◆ **Your task**:
Nothing in the listing below should change; retype it as is.

◆ **Data provided**:
*** Block opens ***

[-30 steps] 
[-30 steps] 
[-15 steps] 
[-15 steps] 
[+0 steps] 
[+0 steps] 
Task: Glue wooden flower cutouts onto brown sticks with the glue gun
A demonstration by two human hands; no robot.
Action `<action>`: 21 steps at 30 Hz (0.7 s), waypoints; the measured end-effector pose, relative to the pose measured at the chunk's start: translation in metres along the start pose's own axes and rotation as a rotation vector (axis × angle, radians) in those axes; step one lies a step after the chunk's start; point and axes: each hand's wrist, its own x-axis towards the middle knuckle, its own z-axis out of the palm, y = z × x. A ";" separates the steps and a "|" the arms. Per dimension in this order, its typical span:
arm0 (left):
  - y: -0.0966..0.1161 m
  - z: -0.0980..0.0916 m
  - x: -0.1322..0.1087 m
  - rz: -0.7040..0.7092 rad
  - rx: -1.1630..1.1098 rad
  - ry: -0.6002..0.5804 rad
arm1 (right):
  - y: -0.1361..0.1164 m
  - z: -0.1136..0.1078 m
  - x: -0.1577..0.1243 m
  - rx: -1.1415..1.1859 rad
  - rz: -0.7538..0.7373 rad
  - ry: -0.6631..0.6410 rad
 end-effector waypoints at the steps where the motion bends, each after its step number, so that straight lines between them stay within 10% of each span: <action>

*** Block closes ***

◆ **Output below**:
[-30 steps] 
[-30 steps] 
[-15 steps] 
[-15 steps] 
[+0 steps] 
[+0 steps] 
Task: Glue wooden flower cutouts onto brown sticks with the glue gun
A demonstration by two human hands; no robot.
Action `<action>`: 21 steps at 30 Hz (0.7 s), waypoints; the measured end-effector pose, relative to the pose measured at the chunk's start: translation in metres along the start pose's own axes and rotation as a rotation vector (axis × angle, radians) in those axes; step one lies a step after the chunk's start; point and axes: each hand's wrist, its own x-axis towards the middle knuckle, its own z-axis out of the palm, y = z × x. A ";" separates the steps and a "|" the arms. Per dimension in this order, its typical span:
arm0 (left):
  - y: -0.0966..0.1161 m
  - z: -0.0980..0.0916 m
  - x: -0.1322..0.1087 m
  - rz: -0.7040..0.7092 rad
  - rx: -1.1630..1.1098 rad
  - ry: -0.6002..0.5804 rad
arm1 (right):
  - y: -0.1361..0.1164 m
  - z: -0.1136..0.1078 m
  - x: -0.1577..0.1243 m
  - rx: -1.1415..1.1859 rad
  - rz: -0.7538..0.7373 rad
  - ry: -0.6631..0.6410 rad
 end-effector waypoints at the steps where the motion bends, each after its step number, so that straight lines between them stay within 10% of each span: <action>

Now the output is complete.